Margot (the incomparably beautiful Isabelle Adjani) finds herself balanced between two dangers - the threat of the Protestants who by and large see her as a pawn of her family, and her family itself, which will do nearly anything to maintain their power. Though she refuses to admit that her mother or brothers would sell her out for their own well-being, she is well aware of what they are capable of. Margot uses every tool she has; she cajoles, seduces, and bargains with both her brothers and Henri's supporters, trying to become neither critical nor useless to either party. She will be lover, sister, ally; whatever it takes to keep herself and Henri alive.

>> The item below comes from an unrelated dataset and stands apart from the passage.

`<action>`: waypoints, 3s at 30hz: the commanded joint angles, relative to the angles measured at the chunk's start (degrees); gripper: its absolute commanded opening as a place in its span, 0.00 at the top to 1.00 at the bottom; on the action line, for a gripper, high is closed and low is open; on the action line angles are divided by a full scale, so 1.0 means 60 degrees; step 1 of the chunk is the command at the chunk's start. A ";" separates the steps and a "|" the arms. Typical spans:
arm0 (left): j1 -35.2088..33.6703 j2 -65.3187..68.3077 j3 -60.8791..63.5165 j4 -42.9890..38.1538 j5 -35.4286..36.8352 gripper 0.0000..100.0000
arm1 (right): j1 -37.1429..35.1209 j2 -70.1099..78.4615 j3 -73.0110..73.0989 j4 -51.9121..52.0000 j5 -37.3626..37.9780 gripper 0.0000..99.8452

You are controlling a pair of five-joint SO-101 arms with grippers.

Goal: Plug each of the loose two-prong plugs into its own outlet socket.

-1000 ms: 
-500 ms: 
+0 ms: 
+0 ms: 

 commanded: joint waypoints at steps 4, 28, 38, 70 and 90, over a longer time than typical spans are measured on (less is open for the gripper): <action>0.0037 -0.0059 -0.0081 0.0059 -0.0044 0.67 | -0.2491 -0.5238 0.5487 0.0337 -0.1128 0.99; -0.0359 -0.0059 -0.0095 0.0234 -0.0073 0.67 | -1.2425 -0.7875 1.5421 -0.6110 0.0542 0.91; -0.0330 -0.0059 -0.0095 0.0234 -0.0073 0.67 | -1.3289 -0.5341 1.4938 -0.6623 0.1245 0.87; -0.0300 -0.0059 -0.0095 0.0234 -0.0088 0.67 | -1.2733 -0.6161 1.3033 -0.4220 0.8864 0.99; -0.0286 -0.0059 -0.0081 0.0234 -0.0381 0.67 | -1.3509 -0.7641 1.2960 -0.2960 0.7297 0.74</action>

Her dedication to Henri, however, extends only so far - though she sees her marriage vow as binding him to her in some ways, she does not hesitate to pursue another lover with enthusiasm. La Mole (Vincent Perez, attractive if a bit scenery-chewing) is a Protestant accidentally thrown in Margot's way, a supporter of Henri who betrays him with his wife. Margot and la Mole form an instant and powerful bond, which leads them both into yet more danger. Like Margot, la Mole finds himself torn between forces - he trusts Margot, who his fellow Protestants consider a whore and liar, yet is willing to give his life for the Protestant cause.

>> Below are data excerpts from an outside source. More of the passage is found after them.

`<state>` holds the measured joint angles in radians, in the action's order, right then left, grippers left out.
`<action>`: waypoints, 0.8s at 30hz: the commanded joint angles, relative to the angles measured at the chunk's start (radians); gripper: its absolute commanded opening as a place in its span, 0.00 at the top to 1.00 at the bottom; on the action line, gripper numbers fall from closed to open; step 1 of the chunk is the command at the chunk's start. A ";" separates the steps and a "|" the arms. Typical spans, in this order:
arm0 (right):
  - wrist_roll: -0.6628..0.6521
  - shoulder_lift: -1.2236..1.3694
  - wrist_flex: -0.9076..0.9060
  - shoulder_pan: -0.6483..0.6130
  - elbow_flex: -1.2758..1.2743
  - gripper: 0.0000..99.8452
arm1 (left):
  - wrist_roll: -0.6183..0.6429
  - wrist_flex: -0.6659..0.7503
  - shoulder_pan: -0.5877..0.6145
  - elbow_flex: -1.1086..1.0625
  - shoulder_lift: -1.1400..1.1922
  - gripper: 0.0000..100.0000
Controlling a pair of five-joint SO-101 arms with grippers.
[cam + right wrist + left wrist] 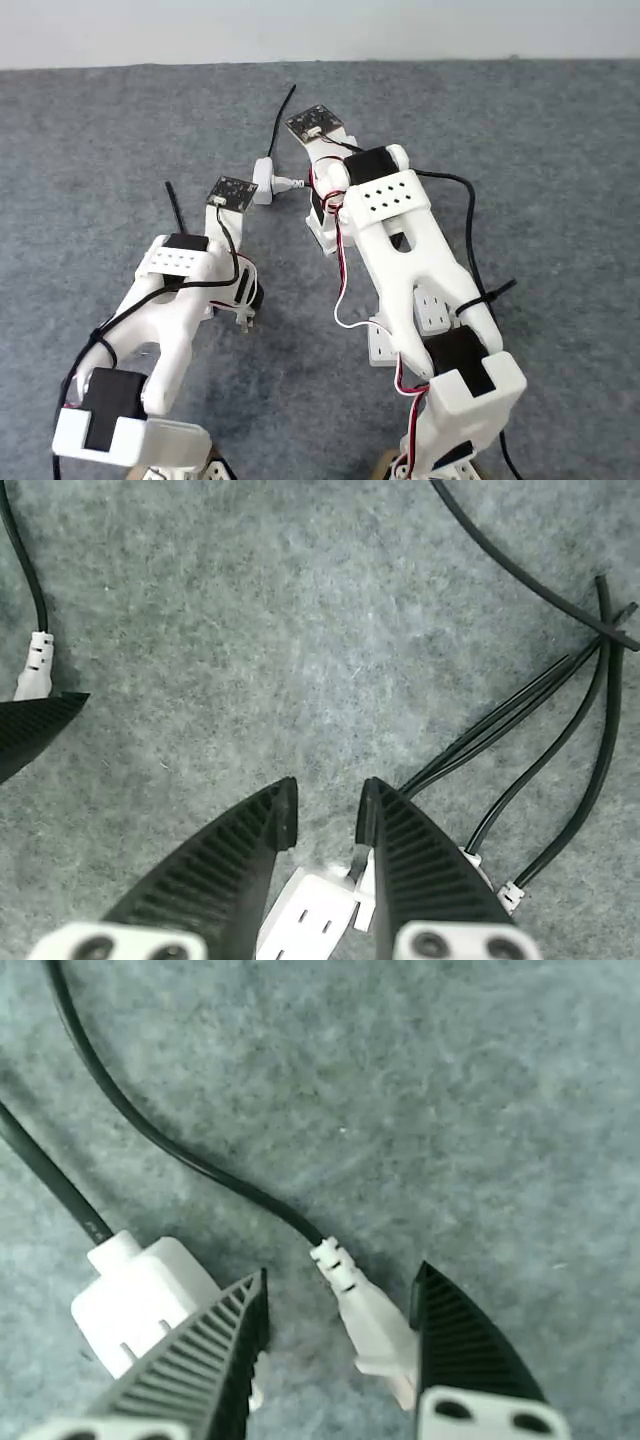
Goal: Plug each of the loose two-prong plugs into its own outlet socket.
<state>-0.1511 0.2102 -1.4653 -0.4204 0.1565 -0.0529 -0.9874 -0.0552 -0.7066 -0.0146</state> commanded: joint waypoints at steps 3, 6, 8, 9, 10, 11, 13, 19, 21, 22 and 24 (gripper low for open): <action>-0.014 -0.053 0.019 0.010 0.006 0.88 | -0.008 -0.046 -0.037 0.039 0.005 0.77; -0.014 -0.053 0.019 0.010 0.006 0.88 | -0.008 -0.055 -0.043 0.033 0.006 0.78; -0.014 -0.053 0.019 0.012 0.006 0.88 | -0.009 -0.054 -0.040 0.028 0.006 0.83; -0.014 -0.053 0.019 0.012 0.006 0.88 | -0.011 -0.054 -0.041 0.027 0.006 0.87; -0.014 -0.053 0.019 0.012 0.006 0.88 | -0.011 -0.054 -0.044 0.025 0.006 0.91; -0.014 -0.053 0.019 0.012 0.006 0.88 | -0.011 -0.054 -0.046 0.025 0.006 0.95; -0.014 -0.053 0.019 0.012 0.006 0.88 | -0.011 -0.054 -0.046 0.025 0.003 0.99; -0.014 -0.053 0.021 0.012 0.006 0.88 | -0.017 -0.051 -0.046 0.024 -0.002 0.99; -0.014 -0.053 0.021 0.012 0.006 0.88 | -0.046 -0.051 -0.048 0.024 -0.003 0.99; -0.014 -0.053 0.021 0.012 0.006 0.88 | -0.052 -0.051 -0.049 0.024 -0.003 0.99; -0.012 -0.053 0.021 0.012 0.006 0.88 | -0.055 -0.048 -0.077 0.030 -0.003 0.99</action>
<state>-0.1511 0.2102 -1.4561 -0.4204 0.1565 -0.0806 -1.0288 -0.0951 -0.7066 -0.0023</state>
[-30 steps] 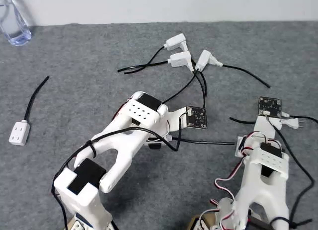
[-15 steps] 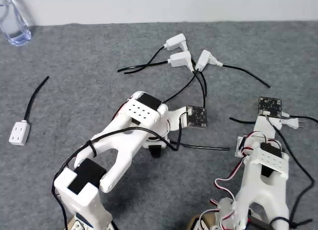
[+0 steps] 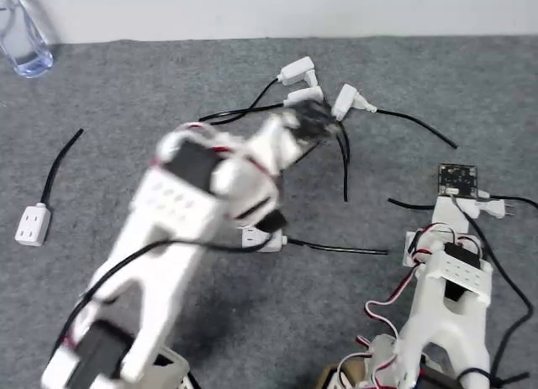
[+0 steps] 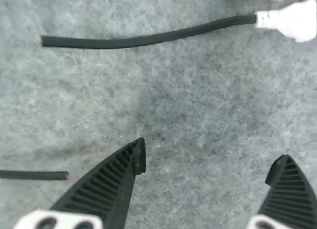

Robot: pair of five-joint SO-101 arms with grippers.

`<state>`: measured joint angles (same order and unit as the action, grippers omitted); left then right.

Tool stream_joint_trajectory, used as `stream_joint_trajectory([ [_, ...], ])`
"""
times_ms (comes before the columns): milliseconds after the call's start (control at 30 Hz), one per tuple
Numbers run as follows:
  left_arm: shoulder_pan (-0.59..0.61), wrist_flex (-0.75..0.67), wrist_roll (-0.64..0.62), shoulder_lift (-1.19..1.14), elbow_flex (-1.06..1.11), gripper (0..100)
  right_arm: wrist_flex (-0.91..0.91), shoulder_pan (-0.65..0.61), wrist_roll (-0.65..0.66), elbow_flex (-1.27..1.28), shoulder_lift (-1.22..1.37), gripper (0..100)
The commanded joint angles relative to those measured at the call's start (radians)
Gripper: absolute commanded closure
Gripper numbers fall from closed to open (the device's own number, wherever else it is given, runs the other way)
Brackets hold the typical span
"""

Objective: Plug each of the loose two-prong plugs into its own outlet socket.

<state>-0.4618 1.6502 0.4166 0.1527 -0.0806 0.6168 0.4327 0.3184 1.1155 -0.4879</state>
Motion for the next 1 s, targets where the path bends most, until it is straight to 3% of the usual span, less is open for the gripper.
stream_joint_trajectory([
  [0,0.123,0.092,-0.1,0.265,-0.036,72,-0.07,0.024,0.101,-0.029,-0.038,62.7],
  [100,0.292,0.101,-0.095,0.436,0.028,72,-0.15,0.076,0.295,-0.06,-0.036,62.7],
  [200,0.477,0.052,-0.054,0.583,0.242,72,-0.12,0.133,0.526,-0.155,-0.016,62.7],
  [300,0.643,-0.103,0.002,0.71,0.575,72,-0.108,0.182,0.692,-0.281,0.05,62.7],
  [467,0.848,-0.476,0.051,0.882,1.109,72,-0.082,0.209,0.919,-0.491,0.24,62.7],
  [600,0.878,-0.592,0.049,0.987,1.322,72,0.059,0.203,1.111,-0.658,0.394,62.7],
  [967,0.872,-0.666,-0.075,1.149,1.552,72,0.575,0.209,1.551,-1.14,0.728,62.7],
])
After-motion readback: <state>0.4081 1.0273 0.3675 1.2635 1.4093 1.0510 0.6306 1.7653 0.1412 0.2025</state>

To survive, each person must carefully travel the network of alliances, be both dangerous and nonthreatening, powerful and weak, depending on the observer. Henri chooses to convert to Catholicism rather than be put to death, hoping he can survive long enough to return to his Protestant supporters, and knowing that his conversion, forced though it may be, could destroy their support of him. Margot watches over Henri (during his conversion, she leads him step-by-step through the ritual prayer, kneeling beside him at the very altar at which she had reluctantly married him only days earlier), while trying to stay close enough to her family to not become a threat to them. Even the king (played with both charm and creepiness by Jean-Hughes Anglade) is not immune; he comes to care for and respect Henri, yet knows that too much leaning in that direction will make him useless to Catherine, and he may become the next target of her poisoner.

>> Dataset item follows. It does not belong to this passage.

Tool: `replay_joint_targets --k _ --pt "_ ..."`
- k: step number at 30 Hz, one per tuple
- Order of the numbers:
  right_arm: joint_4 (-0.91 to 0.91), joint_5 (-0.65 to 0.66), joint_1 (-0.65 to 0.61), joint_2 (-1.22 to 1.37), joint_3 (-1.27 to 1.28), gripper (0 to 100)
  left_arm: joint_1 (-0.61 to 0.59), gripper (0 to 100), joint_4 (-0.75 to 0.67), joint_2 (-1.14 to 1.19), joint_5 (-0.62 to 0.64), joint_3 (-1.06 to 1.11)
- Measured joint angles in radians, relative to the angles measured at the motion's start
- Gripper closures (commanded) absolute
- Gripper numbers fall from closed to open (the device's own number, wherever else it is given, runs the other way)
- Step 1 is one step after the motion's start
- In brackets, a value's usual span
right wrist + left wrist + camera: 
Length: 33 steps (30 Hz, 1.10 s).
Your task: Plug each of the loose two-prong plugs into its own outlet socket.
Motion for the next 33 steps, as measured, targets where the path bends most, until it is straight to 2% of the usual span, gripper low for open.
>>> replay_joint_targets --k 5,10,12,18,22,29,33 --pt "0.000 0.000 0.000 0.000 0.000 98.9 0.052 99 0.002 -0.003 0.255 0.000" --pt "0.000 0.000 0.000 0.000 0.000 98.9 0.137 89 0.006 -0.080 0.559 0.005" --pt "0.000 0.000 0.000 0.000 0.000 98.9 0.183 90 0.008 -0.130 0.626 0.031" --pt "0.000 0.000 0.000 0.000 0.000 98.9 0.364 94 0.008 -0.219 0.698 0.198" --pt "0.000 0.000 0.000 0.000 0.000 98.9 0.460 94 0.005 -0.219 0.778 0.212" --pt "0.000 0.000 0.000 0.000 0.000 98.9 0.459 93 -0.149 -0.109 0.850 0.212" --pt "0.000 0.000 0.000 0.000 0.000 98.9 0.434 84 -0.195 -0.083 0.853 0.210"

Adjani is a intense and sympathetic Margot, balanced nicely by Daniel Auteuil as a desperate but honorable Henri. The royal family is profoundly unsettling: the king acts like a mad child, the brothers treat Margot as if she were their common property, the second in line for the throne loves his mother way too much, and the mother herself, old Queen Catherine (played to cruel perfection by Virna Lisi) watches over her brood like a gallows crow. Visually, the film is reminiscent of a sort of Flemish style of painting - lots of stained white walls, streaky blood-colored shirts, and grey and black, not to mention excellent lighting.It's a period piece, and it is in French - nevertheless, Queen Margot is just as violent, sensual, and full of intrigue as anyone could want. It's a compelling look at one of France's most violent times, as well as at the people whose drives (both noble and base) quite literally made history.